What this task involves: Leave no line out. Transcribe the whole listing exactly.

==== Supplied information

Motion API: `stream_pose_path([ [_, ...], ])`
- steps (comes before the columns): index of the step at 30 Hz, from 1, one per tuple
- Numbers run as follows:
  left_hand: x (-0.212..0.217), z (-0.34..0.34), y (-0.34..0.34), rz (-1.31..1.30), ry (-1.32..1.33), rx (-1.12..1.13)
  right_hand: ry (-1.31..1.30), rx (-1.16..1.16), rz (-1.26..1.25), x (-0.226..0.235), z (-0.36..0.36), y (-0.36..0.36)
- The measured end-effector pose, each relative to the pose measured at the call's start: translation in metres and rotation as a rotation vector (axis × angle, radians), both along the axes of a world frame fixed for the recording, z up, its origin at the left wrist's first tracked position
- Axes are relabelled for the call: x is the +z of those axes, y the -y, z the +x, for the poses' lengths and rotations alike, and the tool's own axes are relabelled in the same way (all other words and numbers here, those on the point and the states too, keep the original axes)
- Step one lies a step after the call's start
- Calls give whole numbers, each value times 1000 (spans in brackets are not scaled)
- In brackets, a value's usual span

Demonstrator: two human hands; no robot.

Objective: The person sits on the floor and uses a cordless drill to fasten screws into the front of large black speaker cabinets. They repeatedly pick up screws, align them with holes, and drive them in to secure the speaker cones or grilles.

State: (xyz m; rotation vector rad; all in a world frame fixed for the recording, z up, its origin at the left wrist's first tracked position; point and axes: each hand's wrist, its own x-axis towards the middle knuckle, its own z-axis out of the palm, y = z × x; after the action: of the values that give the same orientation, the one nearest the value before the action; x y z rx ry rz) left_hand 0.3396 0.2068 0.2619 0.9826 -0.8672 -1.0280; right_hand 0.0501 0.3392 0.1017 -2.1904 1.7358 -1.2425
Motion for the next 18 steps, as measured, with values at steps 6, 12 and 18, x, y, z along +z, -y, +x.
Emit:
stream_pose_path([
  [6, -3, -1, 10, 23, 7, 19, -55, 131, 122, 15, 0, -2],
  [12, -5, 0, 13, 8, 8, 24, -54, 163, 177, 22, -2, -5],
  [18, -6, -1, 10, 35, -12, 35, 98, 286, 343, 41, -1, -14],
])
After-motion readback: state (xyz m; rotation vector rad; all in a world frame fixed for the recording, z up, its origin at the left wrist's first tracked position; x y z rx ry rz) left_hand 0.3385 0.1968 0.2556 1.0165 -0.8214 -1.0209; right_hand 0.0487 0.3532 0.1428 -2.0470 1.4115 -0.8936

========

Response area:
Motion API: `stream_pose_path([ [_, ...], ])`
- steps (comes before the columns): index of the step at 30 Hz, from 1, one per tuple
- Numbers run as follows:
  left_hand: x (-0.212..0.217), z (-0.34..0.34), y (-0.34..0.34), rz (-1.31..1.30), ry (-1.32..1.33), rx (-1.12..1.13)
  right_hand: ry (-1.31..1.30), rx (-1.16..1.16), rz (-1.26..1.25), x (-0.226..0.235), z (-0.36..0.36), y (-0.36..0.36)
- The measured end-effector pose, each relative to the pose measured at the call's start: translation in metres and rotation as a rotation vector (axis × angle, radians), both along the axes of a world frame fixed for the recording, z up, its origin at the left wrist's first tracked position
- Axes are relabelled for the call: x is the +z of those axes, y the -y, z the +x, for the poses' lengths and rotations alike, and the tool's own axes are relabelled in the same way (all other words and numbers here, those on the point and the states too, keep the original axes)
- Step one lies a step after the call's start
- Calls give whole numbers, each value times 1000 (spans in brackets are not scaled)
- In brackets, a value's usual span

Demonstrator: two human hands; no robot.

Objective: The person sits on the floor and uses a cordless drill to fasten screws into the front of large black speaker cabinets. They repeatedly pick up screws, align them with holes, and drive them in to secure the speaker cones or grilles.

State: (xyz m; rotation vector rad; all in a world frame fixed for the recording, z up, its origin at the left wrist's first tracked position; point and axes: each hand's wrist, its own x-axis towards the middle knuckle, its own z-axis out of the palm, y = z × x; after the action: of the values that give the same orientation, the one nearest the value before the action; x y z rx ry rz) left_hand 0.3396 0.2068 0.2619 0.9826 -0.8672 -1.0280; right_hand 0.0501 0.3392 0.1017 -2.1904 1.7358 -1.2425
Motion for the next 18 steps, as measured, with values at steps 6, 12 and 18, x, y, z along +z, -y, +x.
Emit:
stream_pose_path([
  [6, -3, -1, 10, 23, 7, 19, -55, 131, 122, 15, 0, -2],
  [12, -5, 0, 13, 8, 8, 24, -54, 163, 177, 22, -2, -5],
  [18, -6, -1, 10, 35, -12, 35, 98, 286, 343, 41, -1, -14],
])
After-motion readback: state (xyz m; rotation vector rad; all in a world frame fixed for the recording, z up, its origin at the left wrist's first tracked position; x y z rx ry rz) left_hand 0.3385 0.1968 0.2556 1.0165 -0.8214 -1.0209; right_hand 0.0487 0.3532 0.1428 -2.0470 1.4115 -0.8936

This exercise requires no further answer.